#### [INSTRUCTIONS FOR THE TASK]
Run through the records and, wherever a line holds the word "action", return that line.

[Stored data entries]

********

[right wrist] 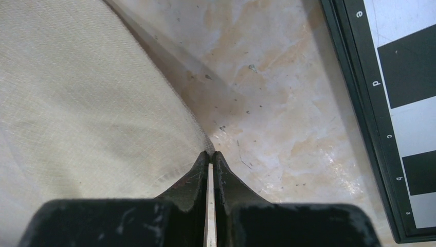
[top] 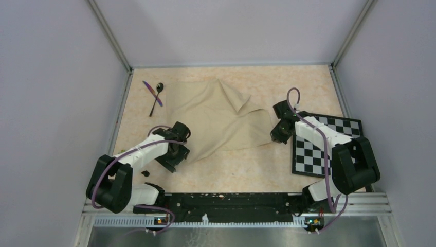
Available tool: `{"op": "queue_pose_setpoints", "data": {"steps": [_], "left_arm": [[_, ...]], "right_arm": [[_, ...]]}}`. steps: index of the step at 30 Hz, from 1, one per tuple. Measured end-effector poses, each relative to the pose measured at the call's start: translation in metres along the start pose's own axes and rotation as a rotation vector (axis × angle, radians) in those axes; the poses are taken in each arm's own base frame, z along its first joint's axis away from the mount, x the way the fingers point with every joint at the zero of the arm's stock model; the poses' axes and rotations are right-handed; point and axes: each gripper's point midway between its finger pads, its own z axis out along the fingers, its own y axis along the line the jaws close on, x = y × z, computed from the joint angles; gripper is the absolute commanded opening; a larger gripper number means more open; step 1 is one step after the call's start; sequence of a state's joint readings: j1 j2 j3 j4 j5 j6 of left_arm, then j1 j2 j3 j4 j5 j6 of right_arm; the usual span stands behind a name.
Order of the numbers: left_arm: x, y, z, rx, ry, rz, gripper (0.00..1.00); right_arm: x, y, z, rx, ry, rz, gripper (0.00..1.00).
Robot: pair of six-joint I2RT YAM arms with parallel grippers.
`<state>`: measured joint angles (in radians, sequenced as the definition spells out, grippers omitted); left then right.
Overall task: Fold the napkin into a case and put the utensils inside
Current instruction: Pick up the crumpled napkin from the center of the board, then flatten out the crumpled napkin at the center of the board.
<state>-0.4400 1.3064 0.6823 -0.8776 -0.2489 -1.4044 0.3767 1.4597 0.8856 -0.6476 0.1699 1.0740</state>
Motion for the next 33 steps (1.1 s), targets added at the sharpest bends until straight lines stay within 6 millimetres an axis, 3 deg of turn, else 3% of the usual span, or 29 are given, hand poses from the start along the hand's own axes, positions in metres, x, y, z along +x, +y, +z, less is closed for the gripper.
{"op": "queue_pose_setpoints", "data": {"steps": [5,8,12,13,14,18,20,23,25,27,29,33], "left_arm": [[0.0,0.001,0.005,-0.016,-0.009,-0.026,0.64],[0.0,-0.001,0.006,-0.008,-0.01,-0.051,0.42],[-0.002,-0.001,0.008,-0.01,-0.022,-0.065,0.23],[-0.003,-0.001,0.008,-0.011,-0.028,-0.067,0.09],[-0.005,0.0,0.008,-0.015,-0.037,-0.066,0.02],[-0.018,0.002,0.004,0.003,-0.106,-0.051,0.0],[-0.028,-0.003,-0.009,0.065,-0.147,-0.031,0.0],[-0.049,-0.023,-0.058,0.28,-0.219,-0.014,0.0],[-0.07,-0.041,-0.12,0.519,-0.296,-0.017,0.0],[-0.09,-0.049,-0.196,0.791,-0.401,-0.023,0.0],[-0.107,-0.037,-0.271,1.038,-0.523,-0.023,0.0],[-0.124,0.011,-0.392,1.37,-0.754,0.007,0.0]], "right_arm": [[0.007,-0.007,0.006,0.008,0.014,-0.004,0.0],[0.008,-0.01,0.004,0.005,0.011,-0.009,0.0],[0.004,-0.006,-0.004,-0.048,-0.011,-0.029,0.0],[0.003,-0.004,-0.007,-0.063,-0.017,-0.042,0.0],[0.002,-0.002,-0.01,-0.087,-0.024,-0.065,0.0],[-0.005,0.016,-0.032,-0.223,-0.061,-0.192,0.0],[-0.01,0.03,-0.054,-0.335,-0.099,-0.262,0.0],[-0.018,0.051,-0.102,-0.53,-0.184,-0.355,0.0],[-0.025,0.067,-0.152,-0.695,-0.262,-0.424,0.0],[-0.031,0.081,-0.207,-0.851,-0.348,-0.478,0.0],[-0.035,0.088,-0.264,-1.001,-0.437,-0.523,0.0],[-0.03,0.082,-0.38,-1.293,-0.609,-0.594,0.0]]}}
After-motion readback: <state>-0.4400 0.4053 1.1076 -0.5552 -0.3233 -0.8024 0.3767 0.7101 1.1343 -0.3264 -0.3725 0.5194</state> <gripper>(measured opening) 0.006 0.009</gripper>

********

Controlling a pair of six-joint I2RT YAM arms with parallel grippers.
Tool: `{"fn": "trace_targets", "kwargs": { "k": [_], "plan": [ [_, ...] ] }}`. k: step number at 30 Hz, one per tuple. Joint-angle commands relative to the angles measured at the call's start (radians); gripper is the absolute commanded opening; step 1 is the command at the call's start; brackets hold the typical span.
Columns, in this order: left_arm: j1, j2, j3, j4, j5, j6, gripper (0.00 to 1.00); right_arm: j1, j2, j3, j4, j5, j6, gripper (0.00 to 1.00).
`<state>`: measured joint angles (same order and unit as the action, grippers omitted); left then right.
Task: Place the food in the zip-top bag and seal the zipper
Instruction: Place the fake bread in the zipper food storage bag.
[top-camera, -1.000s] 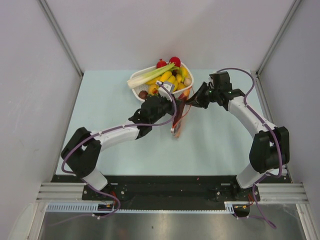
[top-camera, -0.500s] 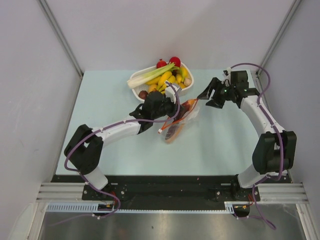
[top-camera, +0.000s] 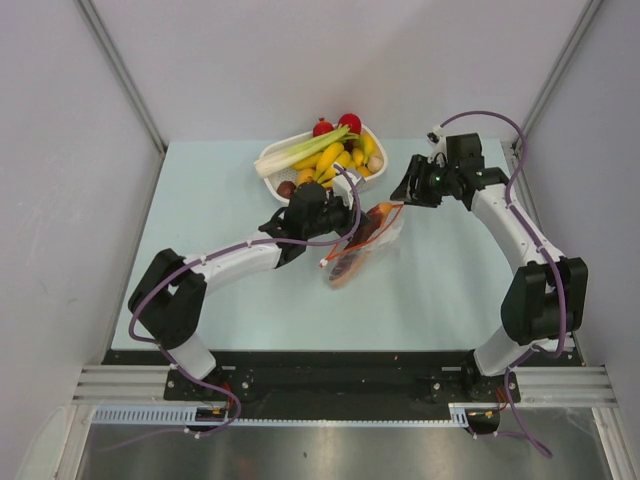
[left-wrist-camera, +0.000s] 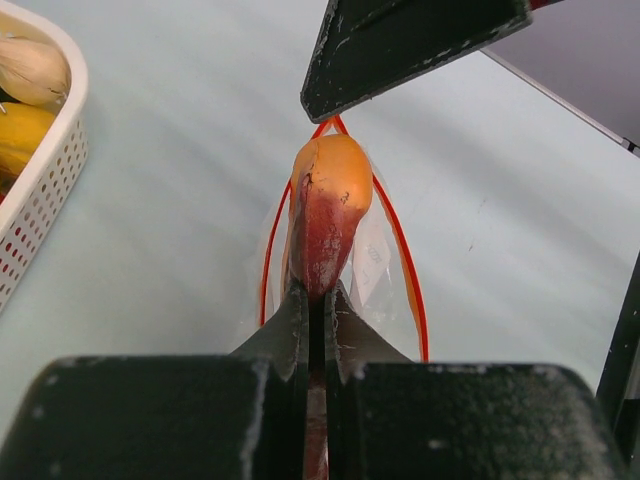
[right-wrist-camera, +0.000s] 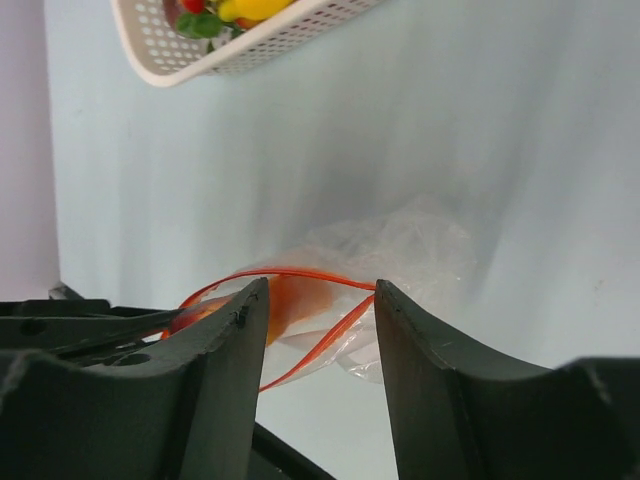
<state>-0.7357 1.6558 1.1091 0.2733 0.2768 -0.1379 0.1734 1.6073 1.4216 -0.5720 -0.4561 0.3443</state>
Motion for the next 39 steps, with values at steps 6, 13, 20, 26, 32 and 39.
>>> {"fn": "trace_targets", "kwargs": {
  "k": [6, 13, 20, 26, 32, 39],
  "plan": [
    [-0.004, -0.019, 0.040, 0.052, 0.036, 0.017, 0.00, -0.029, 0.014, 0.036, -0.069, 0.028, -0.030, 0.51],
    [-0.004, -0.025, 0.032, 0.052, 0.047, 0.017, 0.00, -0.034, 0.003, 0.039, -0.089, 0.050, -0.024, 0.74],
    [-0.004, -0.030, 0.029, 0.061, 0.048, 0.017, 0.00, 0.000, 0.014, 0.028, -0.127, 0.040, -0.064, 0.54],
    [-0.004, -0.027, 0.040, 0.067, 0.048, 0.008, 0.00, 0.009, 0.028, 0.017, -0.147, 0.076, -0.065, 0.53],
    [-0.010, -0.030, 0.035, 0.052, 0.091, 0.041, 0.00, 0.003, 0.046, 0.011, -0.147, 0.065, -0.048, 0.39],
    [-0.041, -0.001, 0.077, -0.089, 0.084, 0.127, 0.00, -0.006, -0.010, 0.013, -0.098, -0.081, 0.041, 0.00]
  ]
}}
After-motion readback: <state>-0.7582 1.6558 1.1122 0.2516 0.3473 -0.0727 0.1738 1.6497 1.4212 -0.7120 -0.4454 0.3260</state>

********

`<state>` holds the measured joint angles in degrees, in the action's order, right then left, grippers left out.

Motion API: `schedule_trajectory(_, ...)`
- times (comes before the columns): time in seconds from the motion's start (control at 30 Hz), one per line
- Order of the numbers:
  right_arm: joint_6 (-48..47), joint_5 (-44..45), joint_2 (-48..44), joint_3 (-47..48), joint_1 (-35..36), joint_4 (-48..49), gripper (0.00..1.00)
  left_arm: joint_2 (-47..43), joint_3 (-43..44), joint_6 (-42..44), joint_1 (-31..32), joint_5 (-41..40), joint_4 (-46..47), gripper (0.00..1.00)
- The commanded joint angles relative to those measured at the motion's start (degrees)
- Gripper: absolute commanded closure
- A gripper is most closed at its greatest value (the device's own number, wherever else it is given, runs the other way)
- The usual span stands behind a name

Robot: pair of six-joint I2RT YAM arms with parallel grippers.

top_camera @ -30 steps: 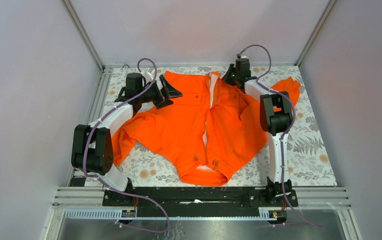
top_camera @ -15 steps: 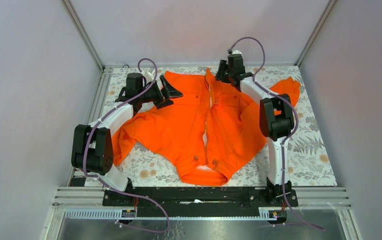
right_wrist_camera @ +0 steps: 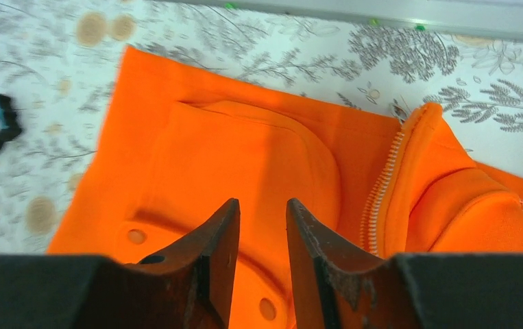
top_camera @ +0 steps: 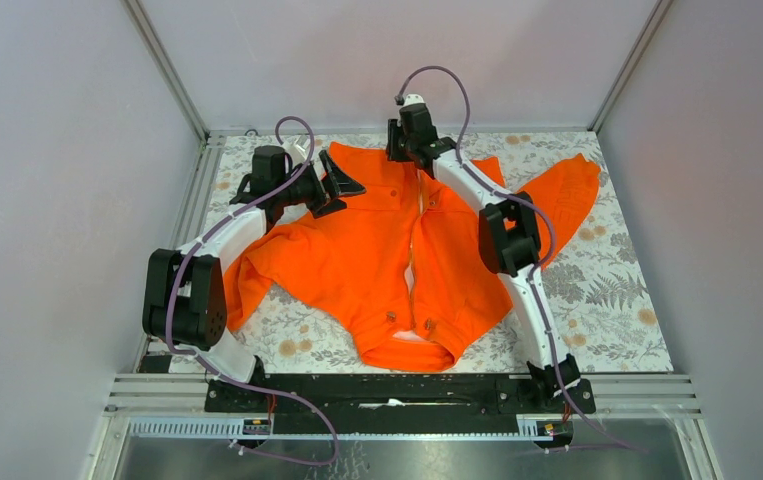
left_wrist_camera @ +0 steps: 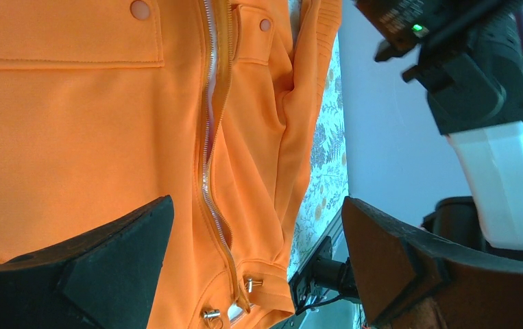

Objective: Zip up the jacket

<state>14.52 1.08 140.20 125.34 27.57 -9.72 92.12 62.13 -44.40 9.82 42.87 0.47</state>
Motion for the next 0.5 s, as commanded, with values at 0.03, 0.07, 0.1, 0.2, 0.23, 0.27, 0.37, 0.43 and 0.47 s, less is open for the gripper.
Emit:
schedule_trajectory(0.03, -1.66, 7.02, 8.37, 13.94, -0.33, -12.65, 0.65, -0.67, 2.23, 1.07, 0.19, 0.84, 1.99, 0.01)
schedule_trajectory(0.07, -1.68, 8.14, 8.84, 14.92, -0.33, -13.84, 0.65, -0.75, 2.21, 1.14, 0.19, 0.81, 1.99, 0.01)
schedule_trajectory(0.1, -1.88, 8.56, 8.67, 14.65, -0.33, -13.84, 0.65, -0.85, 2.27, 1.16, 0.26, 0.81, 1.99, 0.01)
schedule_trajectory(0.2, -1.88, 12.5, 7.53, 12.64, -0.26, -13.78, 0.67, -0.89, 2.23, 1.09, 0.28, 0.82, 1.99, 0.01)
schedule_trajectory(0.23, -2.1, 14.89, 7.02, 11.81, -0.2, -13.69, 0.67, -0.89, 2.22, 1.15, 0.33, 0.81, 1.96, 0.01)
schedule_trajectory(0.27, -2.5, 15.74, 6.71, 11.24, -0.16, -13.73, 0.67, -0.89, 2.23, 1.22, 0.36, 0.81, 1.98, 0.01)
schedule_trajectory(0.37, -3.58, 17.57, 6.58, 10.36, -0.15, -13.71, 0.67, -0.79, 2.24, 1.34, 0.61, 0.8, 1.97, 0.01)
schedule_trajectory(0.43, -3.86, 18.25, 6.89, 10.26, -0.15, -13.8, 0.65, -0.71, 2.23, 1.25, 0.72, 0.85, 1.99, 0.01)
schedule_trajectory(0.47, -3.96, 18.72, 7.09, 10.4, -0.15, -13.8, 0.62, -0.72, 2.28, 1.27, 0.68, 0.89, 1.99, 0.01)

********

#### [RESPONSE BOX]
`<state>`: measured joint angles (same order and unit as the action, grippers omitted); left then right.
`<state>` holds the measured joint angles in degrees, in the action's order, right then left, grippers left out.

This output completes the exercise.